Мне это слаще, чем валяться с бабою!
(Лягушки, 745–753)
Включение хора в развитие сюжета, стремление к индивидуализации образа, отчетливо заметные в комедиях этого периода, свидетельствуют о том, что новые эстетические принципы, против которых так настойчиво выступал Аристофан, полемизируя с Эврипидом, оказали существенное воздействие и на его собственное творчество. Эти новые художественные принципы прокладывают себе путь пока еще в рамках обычной структуры комедии V века с пародом хора, парабасой, агоном. Но скоро поэту не нужны будут и эти элементы традиционной композиции: придерживаясь прежних политических взглядов, Аристофан, как художник, должен будет искать новые методы образного отражения мира. Это можно наблюдать на материале двух его последних комедий, созданных уже в начале IV века до н. э.
V
Через полгода после того, как: были поставлены «Лягушки», Афины постигла катастрофа. Морской флот был разбит спартанцами в битве при Эгоспотамах (405), город был фактически блокирован вражеским войском, все еще находившимся в Декелее. Земля безжалостно опустошалась, подвоз продовольствия прекратился, начался голод. При прямой поддержке спартанцев власть в государстве захватили крайние олигархи (так называемая «олигархия тридцати», в отличие от «олигархии четырехсот» 411 года). Опираясь на небольшое число наиболее состоятельных и пролаконски настроенных[46] граждан, они установили террористический режим, жертвой которого пали многие афиняне. Правда, олигархии тридцати удалось не долго удержаться у власти — в 403 году она была свергнута сторонниками демократии, но к бедствиям, и без того постигшим афинян, олигархи успели добавить и свою долю. Морская держава распалась. Приток средств в Афины резко понизился. Город переживал серьезный финансовый кризис.
Тяжелее всего сложилась судьба крестьянства. Многие владельцы небольших земельных участков, подвергавшихся систематическим опустошительным нашествиям спартанцев, не имели средств на восстановление своего хозяйства: виноградники и оливы, как известно, плодоносят только через несколько лет после посадки. Не будучи в состоянии обеспечить себе хотя бы скудный прожиточный минимум на эти несколько лет, земледельцы вынуждены были отдавать под залог и продавать свои участки.
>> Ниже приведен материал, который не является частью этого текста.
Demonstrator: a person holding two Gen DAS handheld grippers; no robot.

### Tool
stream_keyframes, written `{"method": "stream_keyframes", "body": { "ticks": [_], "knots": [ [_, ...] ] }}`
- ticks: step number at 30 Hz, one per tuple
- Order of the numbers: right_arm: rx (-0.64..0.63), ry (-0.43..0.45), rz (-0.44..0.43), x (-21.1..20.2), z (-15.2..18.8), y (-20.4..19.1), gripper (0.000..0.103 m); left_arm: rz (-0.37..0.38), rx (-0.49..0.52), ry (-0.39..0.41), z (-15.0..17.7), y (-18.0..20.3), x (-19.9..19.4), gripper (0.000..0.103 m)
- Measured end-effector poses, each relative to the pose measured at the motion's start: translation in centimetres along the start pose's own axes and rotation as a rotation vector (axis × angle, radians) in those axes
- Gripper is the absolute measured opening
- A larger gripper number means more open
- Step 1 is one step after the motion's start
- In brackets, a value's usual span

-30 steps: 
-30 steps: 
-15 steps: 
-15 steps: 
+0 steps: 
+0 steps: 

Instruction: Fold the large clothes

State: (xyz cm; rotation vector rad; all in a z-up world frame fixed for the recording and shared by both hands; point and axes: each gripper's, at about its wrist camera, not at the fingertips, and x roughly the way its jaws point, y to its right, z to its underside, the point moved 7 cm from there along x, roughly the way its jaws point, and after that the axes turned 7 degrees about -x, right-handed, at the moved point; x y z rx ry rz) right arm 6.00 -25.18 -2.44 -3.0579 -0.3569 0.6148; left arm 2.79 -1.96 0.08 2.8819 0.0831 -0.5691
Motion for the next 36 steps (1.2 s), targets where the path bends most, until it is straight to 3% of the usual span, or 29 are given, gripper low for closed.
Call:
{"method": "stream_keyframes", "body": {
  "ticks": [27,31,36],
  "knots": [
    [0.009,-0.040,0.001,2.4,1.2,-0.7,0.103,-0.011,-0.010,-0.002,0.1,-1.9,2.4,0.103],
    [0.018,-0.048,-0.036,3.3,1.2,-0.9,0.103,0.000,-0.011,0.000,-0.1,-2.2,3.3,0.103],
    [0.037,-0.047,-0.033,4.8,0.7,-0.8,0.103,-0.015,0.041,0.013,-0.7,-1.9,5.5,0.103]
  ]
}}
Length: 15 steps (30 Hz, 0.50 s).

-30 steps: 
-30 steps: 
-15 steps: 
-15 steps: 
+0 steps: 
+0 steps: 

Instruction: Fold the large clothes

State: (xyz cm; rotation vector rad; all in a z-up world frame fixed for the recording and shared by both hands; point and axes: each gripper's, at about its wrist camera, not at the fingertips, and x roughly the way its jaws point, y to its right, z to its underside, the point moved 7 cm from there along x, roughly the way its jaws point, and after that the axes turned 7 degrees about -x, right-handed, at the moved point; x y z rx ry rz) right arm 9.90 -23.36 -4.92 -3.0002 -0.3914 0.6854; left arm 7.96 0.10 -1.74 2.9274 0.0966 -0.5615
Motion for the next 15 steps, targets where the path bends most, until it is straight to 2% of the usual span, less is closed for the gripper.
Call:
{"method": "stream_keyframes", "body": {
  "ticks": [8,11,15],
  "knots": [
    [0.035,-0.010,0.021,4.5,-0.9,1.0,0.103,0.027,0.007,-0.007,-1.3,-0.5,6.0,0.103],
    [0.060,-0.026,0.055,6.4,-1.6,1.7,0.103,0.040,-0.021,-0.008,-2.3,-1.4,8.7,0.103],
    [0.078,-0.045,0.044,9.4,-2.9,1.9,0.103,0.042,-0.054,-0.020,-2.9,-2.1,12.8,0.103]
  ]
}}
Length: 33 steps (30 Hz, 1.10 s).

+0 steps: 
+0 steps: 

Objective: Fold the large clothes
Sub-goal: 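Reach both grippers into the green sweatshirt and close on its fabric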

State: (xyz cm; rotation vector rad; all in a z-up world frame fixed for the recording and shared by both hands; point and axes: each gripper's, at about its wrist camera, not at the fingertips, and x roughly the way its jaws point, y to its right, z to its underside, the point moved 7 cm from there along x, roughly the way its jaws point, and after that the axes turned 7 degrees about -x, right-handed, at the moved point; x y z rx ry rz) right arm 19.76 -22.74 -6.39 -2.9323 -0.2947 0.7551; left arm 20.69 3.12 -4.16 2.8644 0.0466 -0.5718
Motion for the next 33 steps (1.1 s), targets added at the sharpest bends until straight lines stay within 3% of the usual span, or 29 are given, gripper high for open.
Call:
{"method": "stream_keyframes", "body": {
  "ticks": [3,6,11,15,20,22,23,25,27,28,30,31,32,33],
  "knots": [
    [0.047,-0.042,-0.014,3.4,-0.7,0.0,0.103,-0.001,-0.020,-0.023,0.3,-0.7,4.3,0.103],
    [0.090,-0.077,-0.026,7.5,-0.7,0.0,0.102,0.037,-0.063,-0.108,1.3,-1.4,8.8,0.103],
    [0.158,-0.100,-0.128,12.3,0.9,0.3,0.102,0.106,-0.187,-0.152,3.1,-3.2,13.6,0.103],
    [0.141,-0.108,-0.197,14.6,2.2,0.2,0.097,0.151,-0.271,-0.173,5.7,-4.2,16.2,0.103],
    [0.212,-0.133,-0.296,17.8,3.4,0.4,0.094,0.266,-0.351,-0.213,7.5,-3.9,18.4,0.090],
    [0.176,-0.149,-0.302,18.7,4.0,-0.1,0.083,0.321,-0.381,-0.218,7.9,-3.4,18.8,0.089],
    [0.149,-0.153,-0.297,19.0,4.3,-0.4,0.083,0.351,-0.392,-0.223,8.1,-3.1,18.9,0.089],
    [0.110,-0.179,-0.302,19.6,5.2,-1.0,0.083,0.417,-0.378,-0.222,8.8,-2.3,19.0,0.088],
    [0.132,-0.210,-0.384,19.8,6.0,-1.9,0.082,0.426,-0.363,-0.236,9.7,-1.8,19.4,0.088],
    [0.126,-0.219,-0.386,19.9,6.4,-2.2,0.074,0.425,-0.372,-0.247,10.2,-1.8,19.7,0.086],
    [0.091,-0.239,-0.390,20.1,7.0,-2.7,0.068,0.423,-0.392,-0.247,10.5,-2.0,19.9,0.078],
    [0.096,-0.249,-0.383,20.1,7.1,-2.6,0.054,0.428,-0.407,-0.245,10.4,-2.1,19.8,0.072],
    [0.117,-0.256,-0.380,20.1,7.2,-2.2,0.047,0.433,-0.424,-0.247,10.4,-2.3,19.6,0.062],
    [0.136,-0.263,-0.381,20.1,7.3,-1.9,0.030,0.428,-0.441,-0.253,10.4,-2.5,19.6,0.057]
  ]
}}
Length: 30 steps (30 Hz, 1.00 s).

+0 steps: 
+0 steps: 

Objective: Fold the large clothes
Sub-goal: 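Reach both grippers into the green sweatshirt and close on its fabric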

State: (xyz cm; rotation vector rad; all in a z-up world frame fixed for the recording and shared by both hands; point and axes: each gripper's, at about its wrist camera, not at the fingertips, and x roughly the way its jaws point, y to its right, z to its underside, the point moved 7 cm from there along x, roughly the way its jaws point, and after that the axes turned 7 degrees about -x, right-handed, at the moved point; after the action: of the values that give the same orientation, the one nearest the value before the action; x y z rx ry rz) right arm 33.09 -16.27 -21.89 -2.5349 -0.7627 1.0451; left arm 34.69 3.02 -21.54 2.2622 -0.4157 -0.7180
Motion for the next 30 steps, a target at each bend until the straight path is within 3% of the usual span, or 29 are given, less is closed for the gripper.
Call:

По сообщению древнего историка, к концу V века в Афинах насчитывалось около пяти тысяч граждан, лишенных земельной собственности. На нужде крестьян наживались крупные рабовладельцы-спекулянты, которые скупали за бесценок разоренные земли, при помощи рабского труда восстанавливали на них хозяйство и перепродавали потом втридорога. Что же касается обезземеленных крестьян, то им приходилось все больше строить свой бюджет на государственной помощи: к выплате жалованья членам Совета пятисот и гелиэи прибавилось в начале IV века денежное вознаграждение за посещение народного собрания. Выполнение основной обязанности гражданина — участие в народном собрании — превращалось в своего рода коммерческую операцию.